Pontypool is an unincorporated village within the southernmost part of the amalgamated city of Kawartha Lakes, Ontario.

Prior to amalgamation, Pontypool was an unincorporated village within the township of Manvers, in the county of Victoria.

It has a grocery store, convenience store, LCBO, Chinese restaurant, gas station (destroyed by fire in April 2008, and since rebuilt), pharmacy, community centre, church and post office and a siding on the Canadian Pacific Railway. The town used to be an old Jewish vacation spot with a big camp ground by the big pond on the outskirts of town. There is also a baseball field and a public park.

Its post office services locals with lock boxes and 3 rural routes.

==History==
Pontypool, as the youngest settlement in the township, was the last to develop, although people were farming in the area since before the first census of 1835. Settlers James Leigh and John Jennings are credited with starting the community and naming it after a town in their homeland, Pontypool, Wales. Lore has it that the fact that there were five distinct pools fed by nearby streams in the immediate vicinity of the settlement may have influenced their decision in naming the village. Although it is unknown exactly what year sawing operations began it is known that by 1865 one mill was in operation, James Leigh (moved into the area in 1853) being the sawyer, and also working the mill was James Jennings.

In about 1872, Simon Jennings, son of James Jennings, opened a general store and took over the sawmill. It was in this store that a Post Office was installed in 1881, with Simon Jennings as the village's first Postmaster. At this time the small settlement was still being called Jennings' Mills, even though the official postal name Pontypool had been adopted.

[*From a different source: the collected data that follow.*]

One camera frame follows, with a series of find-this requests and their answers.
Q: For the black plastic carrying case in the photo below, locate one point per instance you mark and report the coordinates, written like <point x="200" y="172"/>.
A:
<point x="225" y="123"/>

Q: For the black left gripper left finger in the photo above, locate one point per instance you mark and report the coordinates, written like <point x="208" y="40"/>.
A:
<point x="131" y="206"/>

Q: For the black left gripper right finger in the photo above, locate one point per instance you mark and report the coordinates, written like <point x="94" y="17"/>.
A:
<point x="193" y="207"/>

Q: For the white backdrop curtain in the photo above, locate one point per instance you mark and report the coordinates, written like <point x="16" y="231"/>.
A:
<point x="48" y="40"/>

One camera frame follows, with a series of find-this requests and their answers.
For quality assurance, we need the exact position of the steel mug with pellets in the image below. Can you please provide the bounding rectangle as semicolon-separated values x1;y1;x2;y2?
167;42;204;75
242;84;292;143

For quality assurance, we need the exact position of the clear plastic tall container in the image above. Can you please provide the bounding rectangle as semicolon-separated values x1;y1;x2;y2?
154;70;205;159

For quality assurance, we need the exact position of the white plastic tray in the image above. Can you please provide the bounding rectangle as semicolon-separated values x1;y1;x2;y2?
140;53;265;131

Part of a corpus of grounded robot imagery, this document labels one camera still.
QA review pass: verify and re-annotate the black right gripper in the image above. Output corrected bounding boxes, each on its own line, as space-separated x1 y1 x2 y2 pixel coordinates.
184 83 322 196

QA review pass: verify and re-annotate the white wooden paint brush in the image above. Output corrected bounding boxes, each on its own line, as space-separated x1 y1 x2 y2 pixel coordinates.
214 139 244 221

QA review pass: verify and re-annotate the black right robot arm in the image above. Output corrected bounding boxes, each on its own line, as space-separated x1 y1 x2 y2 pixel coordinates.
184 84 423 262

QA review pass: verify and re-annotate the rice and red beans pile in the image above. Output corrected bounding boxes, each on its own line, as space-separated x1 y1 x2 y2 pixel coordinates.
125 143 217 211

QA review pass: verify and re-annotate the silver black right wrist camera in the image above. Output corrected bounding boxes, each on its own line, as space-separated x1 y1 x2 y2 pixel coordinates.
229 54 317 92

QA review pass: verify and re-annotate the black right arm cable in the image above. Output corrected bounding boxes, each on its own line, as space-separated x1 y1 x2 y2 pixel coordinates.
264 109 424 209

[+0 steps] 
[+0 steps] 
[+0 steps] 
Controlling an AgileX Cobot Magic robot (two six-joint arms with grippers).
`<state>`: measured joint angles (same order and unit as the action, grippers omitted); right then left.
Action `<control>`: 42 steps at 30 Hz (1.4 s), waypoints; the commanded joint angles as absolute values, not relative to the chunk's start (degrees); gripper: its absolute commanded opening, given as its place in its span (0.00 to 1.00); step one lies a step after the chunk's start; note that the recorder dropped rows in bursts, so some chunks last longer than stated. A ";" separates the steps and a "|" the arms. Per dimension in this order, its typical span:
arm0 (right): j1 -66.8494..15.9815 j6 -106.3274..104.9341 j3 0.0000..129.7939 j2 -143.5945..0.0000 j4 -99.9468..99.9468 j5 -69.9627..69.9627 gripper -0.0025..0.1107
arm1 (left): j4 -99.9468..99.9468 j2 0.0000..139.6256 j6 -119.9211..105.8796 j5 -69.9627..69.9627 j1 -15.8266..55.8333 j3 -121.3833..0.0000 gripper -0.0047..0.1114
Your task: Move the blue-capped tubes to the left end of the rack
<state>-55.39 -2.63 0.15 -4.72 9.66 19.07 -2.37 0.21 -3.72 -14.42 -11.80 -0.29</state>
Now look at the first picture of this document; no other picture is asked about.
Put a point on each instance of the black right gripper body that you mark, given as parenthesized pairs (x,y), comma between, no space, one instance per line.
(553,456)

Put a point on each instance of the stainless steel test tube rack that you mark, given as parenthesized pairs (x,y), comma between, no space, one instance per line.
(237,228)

Pontypool began its real climb into village status when the Canadian Pacific Railway laid a railway line west to east across the township, linking with Burketon Station in the west to Peterborough in the east. The line was constructed in the 1880s and provided a direct line to Toronto for local produce, cattle, and grain. In fact, grain was such an important part of life to the inhabitants that an elevator still stands today as a landmark to the importance of this commodity. The line allowed easy day-trips from the Toronto area. Today, the line is known as the Havelock Subdivision and still sees a small amount of traffic.

By 1892 the population of Pontypool had risen to 600 people. By 1917 the economy of the town consisted of: a hotel, two agricultural implements shops, three general merchants, a livery stable, shoe maker, blacksmith, hardware store, bakery, grocery/butcher, Pontypool Telephone, Light and Power Co-operative. The Pontypool Grain Elevator, built in 1918, is only one of two of its kind in existence in Ontario at present and is in the best state of preservation.

In 2009, Bruce McDonald directed a horror film entitled Pontypool set in the town, based on the 1995 Tony Burgess novel Pontypool Changes Everything.

Also in 2009, the 4th Line Theatre, directed by Kim Blackwell, performed The Right Road to Pontypool, a historical play by Alex Poch-Goldin. The 4th Line Theatre's synopsis of the play reads "The little known true story of how a small village in Ontario became a summer haven for thousands of Jewish immigrants between 1916 and the early 1960s. In the era when the signs at Sunnyside Beach in Toronto said "No Dogs or Jews Allowed" the village of Pontypool Ontario became a retreat for thousands of Jewish immigrants who worked in Toronto's garment district."